Cette loi rectificative, seul mécanisme permettant de modifier en cours d’année, les dispositions de la loi de finances initiale (LFI) concernant notamment le plafonds des dépenses du budget de l’Etat et les données générales de l’équilibre budgétaire, consacrerait une nouvelle orientation de la politique économique et budgétaire. Tout indique que l’heure sera à l’austérité et à une réduction drastique des dépenses et des subventions. Une chose est sûre cette nouvelle orientation se fera aux dépens de l’investissement public et des réformes de relance de l’économie.

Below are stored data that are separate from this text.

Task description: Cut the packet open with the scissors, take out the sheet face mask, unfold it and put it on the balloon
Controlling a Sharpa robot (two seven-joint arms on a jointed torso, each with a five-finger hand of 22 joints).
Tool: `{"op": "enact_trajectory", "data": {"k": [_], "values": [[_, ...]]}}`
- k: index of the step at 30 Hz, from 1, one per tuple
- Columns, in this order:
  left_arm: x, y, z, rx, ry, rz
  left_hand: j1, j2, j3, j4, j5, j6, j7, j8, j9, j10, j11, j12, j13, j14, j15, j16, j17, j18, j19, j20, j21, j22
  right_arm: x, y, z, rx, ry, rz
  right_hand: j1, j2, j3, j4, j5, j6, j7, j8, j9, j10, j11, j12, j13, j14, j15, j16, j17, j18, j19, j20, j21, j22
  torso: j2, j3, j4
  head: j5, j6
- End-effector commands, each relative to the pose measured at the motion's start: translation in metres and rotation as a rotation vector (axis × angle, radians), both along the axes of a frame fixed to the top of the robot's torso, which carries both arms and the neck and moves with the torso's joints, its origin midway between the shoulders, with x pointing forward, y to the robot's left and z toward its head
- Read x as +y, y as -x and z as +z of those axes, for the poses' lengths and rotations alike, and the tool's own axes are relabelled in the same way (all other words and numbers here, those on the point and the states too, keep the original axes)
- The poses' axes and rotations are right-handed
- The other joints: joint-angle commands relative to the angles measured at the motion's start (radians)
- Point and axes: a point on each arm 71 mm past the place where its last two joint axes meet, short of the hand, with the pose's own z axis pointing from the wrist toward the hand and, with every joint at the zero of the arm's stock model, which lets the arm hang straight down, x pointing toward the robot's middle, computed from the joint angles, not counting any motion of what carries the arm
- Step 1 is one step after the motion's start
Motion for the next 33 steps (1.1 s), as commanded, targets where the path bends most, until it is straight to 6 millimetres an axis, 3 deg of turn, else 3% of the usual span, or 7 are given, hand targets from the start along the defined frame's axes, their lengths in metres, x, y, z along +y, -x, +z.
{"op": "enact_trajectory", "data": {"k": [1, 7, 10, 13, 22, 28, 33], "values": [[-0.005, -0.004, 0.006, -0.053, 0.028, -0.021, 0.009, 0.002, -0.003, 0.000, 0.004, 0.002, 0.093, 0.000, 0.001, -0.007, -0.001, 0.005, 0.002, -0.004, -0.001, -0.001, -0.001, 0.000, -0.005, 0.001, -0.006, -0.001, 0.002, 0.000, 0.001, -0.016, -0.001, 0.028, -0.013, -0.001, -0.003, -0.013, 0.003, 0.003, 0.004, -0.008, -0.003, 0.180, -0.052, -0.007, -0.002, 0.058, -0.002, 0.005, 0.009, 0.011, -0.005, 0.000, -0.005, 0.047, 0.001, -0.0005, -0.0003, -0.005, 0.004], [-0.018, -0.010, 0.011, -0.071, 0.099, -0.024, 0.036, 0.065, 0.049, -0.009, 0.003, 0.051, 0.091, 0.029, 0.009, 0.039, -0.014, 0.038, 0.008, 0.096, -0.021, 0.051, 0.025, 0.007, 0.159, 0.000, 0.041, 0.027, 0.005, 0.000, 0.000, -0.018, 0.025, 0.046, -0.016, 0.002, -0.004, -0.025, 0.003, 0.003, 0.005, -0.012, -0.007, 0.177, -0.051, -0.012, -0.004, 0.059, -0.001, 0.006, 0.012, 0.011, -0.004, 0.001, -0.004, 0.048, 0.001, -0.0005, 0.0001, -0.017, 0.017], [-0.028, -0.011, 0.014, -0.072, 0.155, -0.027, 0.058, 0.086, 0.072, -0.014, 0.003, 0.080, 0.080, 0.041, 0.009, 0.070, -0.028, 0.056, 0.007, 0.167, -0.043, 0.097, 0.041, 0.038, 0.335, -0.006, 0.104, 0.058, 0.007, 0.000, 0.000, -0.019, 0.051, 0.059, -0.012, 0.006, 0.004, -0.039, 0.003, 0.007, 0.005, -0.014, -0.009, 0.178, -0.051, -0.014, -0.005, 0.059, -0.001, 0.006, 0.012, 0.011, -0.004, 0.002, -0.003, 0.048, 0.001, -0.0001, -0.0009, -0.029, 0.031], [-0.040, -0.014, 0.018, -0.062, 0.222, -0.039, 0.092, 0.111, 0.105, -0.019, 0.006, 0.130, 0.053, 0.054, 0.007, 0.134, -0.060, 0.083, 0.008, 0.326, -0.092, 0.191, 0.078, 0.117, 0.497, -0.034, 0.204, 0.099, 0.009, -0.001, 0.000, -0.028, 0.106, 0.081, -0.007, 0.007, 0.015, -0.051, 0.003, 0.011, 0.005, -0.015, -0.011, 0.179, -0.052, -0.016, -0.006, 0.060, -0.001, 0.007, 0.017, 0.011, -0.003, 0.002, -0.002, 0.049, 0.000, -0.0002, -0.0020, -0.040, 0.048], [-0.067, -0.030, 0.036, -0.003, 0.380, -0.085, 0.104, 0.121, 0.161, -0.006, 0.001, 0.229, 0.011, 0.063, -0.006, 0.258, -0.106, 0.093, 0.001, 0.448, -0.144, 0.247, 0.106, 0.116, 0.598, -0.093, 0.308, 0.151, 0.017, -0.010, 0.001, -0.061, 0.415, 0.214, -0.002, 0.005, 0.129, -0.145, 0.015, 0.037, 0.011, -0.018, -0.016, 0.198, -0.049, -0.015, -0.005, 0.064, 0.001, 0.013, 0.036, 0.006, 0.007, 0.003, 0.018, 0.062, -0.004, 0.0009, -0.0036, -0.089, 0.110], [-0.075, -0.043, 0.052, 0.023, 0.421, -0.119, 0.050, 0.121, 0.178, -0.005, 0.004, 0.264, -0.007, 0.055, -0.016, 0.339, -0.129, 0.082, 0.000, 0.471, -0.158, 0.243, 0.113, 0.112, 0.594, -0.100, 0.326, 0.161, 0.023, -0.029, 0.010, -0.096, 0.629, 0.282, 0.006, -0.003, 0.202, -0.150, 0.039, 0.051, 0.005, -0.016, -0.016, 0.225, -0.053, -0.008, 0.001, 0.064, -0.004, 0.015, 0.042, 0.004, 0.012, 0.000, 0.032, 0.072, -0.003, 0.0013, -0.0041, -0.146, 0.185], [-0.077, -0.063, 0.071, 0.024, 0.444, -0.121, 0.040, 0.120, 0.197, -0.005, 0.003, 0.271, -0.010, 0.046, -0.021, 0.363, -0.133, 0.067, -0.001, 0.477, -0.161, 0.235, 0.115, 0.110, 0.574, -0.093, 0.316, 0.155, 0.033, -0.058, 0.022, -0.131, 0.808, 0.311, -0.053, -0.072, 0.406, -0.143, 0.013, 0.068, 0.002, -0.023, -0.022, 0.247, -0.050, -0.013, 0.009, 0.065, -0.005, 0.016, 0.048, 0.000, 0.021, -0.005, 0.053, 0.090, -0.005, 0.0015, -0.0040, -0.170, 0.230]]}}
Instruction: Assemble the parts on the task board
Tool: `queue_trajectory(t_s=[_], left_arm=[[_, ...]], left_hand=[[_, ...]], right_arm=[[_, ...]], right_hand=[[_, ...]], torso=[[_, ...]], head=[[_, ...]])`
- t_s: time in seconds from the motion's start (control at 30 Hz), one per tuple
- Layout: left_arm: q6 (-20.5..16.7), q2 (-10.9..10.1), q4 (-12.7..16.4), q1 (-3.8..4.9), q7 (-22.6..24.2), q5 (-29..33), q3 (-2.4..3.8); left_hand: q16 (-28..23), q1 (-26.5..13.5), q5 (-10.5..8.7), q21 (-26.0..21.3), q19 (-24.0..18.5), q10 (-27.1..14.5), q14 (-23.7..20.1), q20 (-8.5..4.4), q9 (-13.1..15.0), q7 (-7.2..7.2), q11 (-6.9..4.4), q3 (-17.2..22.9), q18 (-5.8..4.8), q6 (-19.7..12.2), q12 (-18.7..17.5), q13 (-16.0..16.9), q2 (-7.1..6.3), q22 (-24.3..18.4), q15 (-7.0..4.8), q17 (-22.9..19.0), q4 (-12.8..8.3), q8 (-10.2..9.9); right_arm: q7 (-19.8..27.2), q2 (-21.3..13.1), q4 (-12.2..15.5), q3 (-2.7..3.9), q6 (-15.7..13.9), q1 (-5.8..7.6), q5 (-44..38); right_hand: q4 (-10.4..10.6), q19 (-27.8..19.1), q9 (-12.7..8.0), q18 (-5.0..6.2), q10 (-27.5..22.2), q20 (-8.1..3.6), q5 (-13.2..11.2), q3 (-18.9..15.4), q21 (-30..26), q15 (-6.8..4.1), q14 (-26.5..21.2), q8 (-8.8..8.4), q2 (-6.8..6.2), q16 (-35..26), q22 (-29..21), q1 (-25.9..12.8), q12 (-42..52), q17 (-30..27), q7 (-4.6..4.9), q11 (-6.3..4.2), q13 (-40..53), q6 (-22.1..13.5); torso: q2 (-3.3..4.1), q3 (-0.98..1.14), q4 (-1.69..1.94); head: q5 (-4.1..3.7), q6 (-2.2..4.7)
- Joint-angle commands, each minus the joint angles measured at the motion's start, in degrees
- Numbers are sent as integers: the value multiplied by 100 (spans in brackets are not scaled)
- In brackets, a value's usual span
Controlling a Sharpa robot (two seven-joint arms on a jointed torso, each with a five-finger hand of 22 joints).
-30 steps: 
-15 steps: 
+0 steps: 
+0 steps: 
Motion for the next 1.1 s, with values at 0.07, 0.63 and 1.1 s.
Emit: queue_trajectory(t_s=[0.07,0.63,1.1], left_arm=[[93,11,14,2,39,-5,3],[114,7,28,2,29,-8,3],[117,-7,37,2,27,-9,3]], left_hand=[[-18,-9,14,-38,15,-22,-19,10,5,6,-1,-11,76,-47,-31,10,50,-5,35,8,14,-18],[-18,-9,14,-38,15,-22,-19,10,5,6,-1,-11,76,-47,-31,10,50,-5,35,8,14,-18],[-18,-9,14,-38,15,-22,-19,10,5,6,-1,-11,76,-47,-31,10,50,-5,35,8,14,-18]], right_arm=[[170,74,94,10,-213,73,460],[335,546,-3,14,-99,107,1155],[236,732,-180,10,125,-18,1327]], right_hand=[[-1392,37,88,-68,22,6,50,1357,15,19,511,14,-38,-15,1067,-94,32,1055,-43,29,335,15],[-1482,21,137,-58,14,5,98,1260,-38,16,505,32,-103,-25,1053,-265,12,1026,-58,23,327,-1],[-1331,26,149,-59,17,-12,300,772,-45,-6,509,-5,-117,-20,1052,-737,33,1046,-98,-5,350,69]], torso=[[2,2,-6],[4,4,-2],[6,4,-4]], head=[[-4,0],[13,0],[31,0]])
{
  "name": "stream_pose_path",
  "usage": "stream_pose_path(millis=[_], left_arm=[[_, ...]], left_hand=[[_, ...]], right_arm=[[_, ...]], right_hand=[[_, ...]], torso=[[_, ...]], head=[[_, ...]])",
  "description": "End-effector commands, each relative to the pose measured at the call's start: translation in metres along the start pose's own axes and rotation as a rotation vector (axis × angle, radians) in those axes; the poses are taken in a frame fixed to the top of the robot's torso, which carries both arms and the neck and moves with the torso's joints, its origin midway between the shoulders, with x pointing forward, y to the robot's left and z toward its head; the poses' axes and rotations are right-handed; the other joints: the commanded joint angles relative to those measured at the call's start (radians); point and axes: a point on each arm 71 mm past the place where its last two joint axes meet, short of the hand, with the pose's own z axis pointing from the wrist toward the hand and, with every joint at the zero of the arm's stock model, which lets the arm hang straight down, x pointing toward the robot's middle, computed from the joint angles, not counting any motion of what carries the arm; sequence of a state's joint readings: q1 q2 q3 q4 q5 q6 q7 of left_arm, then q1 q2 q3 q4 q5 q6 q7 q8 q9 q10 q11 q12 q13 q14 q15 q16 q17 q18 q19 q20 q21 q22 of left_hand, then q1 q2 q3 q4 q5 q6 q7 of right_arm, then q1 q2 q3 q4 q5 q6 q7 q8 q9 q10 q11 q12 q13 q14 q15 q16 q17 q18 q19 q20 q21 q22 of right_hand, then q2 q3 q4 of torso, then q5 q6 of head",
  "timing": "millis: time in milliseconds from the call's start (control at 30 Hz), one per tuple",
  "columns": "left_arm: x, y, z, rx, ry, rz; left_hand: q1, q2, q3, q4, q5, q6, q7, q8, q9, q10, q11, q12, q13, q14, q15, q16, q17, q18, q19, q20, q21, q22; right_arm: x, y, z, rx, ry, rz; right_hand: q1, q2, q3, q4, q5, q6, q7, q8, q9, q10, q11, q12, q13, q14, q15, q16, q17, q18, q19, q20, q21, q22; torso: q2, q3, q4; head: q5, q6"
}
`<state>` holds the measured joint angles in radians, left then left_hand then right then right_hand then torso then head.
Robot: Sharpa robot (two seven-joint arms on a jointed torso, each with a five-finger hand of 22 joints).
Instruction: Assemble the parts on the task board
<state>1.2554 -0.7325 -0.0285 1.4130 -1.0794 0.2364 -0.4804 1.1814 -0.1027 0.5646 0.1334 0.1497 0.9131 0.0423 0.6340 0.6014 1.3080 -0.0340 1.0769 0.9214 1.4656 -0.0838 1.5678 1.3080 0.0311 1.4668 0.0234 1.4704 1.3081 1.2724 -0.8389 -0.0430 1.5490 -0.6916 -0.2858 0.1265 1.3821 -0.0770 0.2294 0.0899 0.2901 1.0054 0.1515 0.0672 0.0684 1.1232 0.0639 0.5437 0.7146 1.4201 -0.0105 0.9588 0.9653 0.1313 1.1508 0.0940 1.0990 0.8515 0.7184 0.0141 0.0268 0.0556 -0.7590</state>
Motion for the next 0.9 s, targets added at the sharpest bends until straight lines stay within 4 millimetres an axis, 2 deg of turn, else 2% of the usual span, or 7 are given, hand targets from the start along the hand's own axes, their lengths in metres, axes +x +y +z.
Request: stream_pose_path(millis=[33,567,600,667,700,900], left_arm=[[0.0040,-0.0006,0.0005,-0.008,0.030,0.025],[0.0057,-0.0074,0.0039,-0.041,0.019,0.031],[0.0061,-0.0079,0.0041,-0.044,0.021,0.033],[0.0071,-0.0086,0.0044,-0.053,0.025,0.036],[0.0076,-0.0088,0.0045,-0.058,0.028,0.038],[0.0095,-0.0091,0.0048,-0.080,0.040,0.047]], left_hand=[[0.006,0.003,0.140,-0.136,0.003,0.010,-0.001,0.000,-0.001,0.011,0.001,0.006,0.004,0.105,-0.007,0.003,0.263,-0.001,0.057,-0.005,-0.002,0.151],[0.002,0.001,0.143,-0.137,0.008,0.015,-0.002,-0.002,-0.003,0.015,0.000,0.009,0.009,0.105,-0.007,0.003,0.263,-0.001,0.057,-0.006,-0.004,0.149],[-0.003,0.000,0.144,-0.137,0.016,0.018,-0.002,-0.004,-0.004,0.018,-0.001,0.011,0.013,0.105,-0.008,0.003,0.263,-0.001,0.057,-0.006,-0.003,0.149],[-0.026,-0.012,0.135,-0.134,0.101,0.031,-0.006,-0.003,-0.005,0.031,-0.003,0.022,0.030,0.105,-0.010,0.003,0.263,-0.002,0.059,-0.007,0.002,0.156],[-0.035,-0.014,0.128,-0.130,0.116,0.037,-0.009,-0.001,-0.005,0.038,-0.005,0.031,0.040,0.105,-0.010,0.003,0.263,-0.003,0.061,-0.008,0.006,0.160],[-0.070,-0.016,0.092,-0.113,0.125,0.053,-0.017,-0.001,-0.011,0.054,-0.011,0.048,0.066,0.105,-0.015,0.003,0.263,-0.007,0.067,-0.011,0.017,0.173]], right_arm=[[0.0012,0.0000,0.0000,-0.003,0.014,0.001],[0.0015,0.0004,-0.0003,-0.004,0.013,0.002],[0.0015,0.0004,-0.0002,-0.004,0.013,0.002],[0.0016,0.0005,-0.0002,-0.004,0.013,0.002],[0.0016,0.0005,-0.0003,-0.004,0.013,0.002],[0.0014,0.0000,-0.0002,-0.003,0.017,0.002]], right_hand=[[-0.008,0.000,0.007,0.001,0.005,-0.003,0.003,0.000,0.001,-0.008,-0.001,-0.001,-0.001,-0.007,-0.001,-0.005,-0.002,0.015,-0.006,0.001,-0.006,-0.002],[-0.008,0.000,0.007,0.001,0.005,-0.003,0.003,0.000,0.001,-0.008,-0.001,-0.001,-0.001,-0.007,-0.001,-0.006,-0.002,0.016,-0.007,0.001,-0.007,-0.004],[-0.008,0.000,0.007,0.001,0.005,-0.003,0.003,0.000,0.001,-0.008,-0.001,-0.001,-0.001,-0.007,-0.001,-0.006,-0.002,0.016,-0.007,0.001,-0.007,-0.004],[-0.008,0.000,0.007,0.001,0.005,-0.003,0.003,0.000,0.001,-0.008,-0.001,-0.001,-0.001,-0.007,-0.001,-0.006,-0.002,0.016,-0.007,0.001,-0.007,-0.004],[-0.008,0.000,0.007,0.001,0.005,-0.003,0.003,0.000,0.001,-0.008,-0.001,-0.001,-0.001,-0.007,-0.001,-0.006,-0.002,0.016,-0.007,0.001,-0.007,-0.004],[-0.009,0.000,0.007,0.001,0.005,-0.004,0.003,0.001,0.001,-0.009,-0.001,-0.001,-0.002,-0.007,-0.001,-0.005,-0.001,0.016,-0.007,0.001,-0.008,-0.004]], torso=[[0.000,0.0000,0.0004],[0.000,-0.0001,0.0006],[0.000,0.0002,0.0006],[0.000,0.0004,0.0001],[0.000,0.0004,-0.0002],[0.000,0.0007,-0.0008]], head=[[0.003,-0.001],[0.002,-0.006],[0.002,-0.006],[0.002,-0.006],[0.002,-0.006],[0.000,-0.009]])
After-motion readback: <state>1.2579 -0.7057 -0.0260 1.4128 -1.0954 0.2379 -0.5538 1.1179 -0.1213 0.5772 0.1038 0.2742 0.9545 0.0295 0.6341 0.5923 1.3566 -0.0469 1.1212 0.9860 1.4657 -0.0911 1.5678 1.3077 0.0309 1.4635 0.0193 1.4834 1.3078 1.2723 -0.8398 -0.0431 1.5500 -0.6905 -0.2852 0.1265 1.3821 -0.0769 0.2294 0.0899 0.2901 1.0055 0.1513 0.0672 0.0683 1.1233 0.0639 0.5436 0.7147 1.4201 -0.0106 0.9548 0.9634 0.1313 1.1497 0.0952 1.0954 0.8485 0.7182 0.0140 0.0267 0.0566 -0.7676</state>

Ainsi, le gouvernement qui a calculé son budget économique initial sur la base d’un prix annuel moyen du baril à 63 dollars sera obligé de réviser ce prix dans la mesure où le cours actuel du baril du pétrole est de l’ordre de 110 dollars, sachant que tout dollar de hausse supplémentaire va générer un coût budgétaire de 162 Millions de dinars par an. Certaines projections tablent sur l’augmentation du prix du baril à 150 et à 200 dollars. C’est pour dire que la situation va se compliquer et la Tunisie risque de payer fort le prix.
Pour anticiper sur ce scénario catastrophe certaines mesures doivent être prises. La Banque centrale de Tunisie (BCT), pour préserver les devises du pays, a pris les devants en refusant le financement en devises des importations de 110 produits jugés non prioritaires. Cette mesure serait insuffisante par rapport au manque à gagner que la Tunisie risque de subir par l’effet de cette guerre : environ 7 à 10 milliards de dinars non prévus.